In a keynote address to open UK Fintech Week on 19 April, Chancellor Rishi Sunak confirmed that the government will adopt a series of recommendations outlined in the Kalifa FinTech Review and Lord Hill’s Listings Review to support fintech growth across the UK and make our financial markets more efficient.
They include a Financial Conduct Authority-backed ‘scale box’ to help fintech firms to grow, a new sandbox delivered by the Treasury, the Bank of England and the FCA that has so far helped 137 firms test and develop Distributed Ledger Technologies, an industry-led Centre for Finance, Innovation and Technology and a new UK Central Bank Digital Currency (CBDC) Taskforce co-chaired by Jon Cunliffe, Deputy Governor of the Bank of England, and Katharine Braddick, Director General of Financial Services at HM Treasury.
“If we can capture the extraordinary potential of technology, we’ll cement the UK’s position as the world’s pre-eminent financial centre,” Sunak said. In his Spring Budget, Sunak outlined plans for a fast-track visa scheme for start-ups and high growth companies to make it easier for fintech to recruit specialist skills from abroad.
Growth of the fintech sector has seen the emergence of products offering consumers new ways to pay, insure and access advice. Today seven in ten consumers use the services of at least one fintech company, according to the FCA, and the UK was the top destination for fintech venture capital investment in Europe last year, attracting $4.1bn according to fintech industry body Innovate Finance.
However, strategies to help the fintech sector grow must go hand in hand with the need to address issues relating to social and financial inclusion, ICAEW warns. Philippa Kelly, ICAEW’s Head of Financial Services, said she welcomed moves to support development of the fintech industry, but added that competition wasn’t enough to solve some of the challenges the financial services sector faced.
“There is the potential for it to lead to plenty more options and apps with more bells and whistles, but will it genuinely promote inclusion for the UK’s 27 million vulnerable customers who may not be well served by the financial services industry?” Kelly asked.
She said ensuring that the digitally and financially excluded benefitted from the fintech revolution needed to be a priority. “The government and regulators are taking a very clear approach in terms of supporting fintech, but we need to think about who most needs to benefit from innovation and investments in financial services.”
Kelly added that social inclusion issues and the digital divide had been thrown under the spotlight by the pandemic but admitted that reconciling the needs of vulnerable customers with the need for fintechs to manage the inherent risks posed by selling to this tranche of the market.

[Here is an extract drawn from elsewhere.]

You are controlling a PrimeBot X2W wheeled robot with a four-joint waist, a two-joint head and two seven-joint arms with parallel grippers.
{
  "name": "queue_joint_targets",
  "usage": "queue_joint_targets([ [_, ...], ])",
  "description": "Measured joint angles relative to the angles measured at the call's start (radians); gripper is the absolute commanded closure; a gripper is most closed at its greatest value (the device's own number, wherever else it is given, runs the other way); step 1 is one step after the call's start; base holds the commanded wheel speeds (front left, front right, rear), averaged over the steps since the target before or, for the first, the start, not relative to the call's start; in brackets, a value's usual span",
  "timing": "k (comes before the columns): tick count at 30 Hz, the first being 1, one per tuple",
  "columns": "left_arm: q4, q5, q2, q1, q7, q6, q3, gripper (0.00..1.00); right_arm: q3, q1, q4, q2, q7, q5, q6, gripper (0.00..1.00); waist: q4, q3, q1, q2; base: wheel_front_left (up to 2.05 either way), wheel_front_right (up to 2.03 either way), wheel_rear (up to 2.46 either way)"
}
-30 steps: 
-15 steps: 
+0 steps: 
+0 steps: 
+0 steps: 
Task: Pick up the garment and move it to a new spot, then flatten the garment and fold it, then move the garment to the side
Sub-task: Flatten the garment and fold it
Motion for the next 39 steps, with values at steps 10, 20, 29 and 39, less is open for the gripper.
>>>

In February, the FCA published guidance for firms to help ensure vulnerable consumers are treated fairly and achieve outcomes as good as other consumers. Nisha Arora, Director of Consumer & Retail Policy said the impact of the coronavirus pandemic meant it is more important than ever that firms get this right.
'While some firms have made significant progress, we want to see all firms across sectors taking steps to understand and respond to the needs of their customers, particularly those who are most vulnerable to harm.
Also speaking at the UK Fintech Week event, FCA Chief Executive Nikhil Rathi said the choice created by competitive markets was in itself not a social or economic good. “It only becomes one when it delivers better or cheaper products, an improved or more tailored service, and pushes incumbents to fight harder to attract and keep their customers.”
Crucially, consumers must be armed with information they can readily understand to help them make the right choice for them, Rathi added. Meanwhile, the FCA says by autumn it will develop plans for a regulatory ‘nursery’ to create a period of enhanced oversight as those newly authorised firms develop and grow used to their regulatory status.